EXERCISE INSTRUCTIONS » Send back the listing, word for word.
*** Opening DATA PROVIDED ***
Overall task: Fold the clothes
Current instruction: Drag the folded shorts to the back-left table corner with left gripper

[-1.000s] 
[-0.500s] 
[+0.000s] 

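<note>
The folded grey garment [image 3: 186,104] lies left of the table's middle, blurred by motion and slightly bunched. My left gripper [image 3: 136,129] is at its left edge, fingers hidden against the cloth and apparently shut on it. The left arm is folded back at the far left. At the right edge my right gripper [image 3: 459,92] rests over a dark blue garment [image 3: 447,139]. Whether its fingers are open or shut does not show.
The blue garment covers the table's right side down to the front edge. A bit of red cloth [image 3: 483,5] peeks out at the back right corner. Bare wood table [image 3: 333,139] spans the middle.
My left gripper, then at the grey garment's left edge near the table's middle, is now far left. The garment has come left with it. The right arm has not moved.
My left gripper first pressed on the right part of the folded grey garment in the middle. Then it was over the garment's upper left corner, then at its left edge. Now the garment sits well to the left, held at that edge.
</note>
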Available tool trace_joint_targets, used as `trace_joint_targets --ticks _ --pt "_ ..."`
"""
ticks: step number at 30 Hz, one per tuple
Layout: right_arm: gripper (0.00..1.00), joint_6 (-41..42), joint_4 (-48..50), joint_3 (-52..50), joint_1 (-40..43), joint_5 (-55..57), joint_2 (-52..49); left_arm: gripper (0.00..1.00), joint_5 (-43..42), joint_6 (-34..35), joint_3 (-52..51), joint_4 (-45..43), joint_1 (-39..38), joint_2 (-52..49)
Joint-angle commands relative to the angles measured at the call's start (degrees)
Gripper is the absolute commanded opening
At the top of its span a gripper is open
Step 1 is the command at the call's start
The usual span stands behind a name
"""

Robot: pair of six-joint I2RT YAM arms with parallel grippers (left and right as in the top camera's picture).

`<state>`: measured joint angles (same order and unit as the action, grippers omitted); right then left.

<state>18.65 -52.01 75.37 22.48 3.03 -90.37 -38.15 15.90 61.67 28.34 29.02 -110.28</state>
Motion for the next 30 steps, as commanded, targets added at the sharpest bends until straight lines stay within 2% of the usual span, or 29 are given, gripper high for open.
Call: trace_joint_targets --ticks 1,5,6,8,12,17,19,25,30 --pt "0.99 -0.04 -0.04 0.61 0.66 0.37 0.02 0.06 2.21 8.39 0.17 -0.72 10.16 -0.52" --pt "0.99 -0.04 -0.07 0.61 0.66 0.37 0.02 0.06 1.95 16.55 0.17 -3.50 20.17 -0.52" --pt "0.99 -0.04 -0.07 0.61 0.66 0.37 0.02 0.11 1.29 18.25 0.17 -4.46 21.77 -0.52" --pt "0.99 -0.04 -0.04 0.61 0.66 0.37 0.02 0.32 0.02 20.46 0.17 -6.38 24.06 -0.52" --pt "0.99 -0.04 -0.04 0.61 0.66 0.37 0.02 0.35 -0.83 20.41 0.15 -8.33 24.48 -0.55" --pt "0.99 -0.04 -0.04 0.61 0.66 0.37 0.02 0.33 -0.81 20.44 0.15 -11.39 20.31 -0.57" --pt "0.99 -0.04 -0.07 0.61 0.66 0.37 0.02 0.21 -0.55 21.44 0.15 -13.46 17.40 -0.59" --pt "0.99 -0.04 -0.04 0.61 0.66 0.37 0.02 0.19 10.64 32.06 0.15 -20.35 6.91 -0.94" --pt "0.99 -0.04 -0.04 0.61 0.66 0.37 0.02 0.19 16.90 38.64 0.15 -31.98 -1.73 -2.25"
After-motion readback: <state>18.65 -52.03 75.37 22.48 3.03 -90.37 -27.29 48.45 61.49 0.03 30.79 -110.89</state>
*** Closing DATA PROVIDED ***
RESULT »
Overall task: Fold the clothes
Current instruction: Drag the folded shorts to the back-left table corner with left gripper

[-1.000s] 
[-0.500s] 
[+0.000s] 

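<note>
The folded grey garment [image 3: 186,104] lies left of the table's middle, blurred by motion and slightly bunched. My left gripper [image 3: 136,129] is at its left edge, fingers hidden against the cloth and apparently shut on it. The left arm is folded back at the far left. At the right edge my right gripper [image 3: 459,92] rests over a dark blue garment [image 3: 447,139]. Whether its fingers are open or shut does not show.
The blue garment covers the table's right side down to the front edge. A bit of red cloth [image 3: 483,5] peeks out at the back right corner. Bare wood table [image 3: 333,139] spans the middle.
My left gripper, then at the grey garment's left edge near the table's middle, is now far left. The garment has come left with it. The right arm has not moved.
My left gripper first pressed on the right part of the folded grey garment in the middle. Then it was over the garment's upper left corner, then at its left edge. Now the garment sits well to the left, held at that edge.
</note>
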Available tool trace_joint_targets, used as `trace_joint_targets --ticks _ --pt "_ ..."`
"""
ticks: step number at 30 Hz, one per tuple
Layout: right_arm: gripper (0.00..1.00), joint_6 (-41..42), joint_4 (-48..50), joint_3 (-52..50), joint_1 (-40..43), joint_5 (-55..57), joint_2 (-52..49); left_arm: gripper (0.00..1.00), joint_5 (-43..42), joint_6 (-34..35), joint_3 (-52..51), joint_4 (-45..43), joint_1 (-39..38), joint_2 (-52..49)
Joint-angle commands relative to the angles measured at the call's start (degrees)
Gripper is the absolute commanded opening
At the top of its span a gripper is open
Step 1 is the command at the call's start
The usual span stands behind a name
"""

Robot: pair of six-joint I2RT YAM arms with parallel grippers (left and right as in the top camera's picture).

`<state>`: measured joint angles (same order and unit as the action, grippers omitted); right then left.

<state>18.65 -52.01 75.37 22.48 3.03 -90.37 -38.15 15.90 61.67 28.34 29.02 -110.28</state>
Motion for the next 30 steps, as commanded, targets added at the sharpest bends until straight lines stay within 2% of the usual span, or 29 are given, gripper high for open.
Call: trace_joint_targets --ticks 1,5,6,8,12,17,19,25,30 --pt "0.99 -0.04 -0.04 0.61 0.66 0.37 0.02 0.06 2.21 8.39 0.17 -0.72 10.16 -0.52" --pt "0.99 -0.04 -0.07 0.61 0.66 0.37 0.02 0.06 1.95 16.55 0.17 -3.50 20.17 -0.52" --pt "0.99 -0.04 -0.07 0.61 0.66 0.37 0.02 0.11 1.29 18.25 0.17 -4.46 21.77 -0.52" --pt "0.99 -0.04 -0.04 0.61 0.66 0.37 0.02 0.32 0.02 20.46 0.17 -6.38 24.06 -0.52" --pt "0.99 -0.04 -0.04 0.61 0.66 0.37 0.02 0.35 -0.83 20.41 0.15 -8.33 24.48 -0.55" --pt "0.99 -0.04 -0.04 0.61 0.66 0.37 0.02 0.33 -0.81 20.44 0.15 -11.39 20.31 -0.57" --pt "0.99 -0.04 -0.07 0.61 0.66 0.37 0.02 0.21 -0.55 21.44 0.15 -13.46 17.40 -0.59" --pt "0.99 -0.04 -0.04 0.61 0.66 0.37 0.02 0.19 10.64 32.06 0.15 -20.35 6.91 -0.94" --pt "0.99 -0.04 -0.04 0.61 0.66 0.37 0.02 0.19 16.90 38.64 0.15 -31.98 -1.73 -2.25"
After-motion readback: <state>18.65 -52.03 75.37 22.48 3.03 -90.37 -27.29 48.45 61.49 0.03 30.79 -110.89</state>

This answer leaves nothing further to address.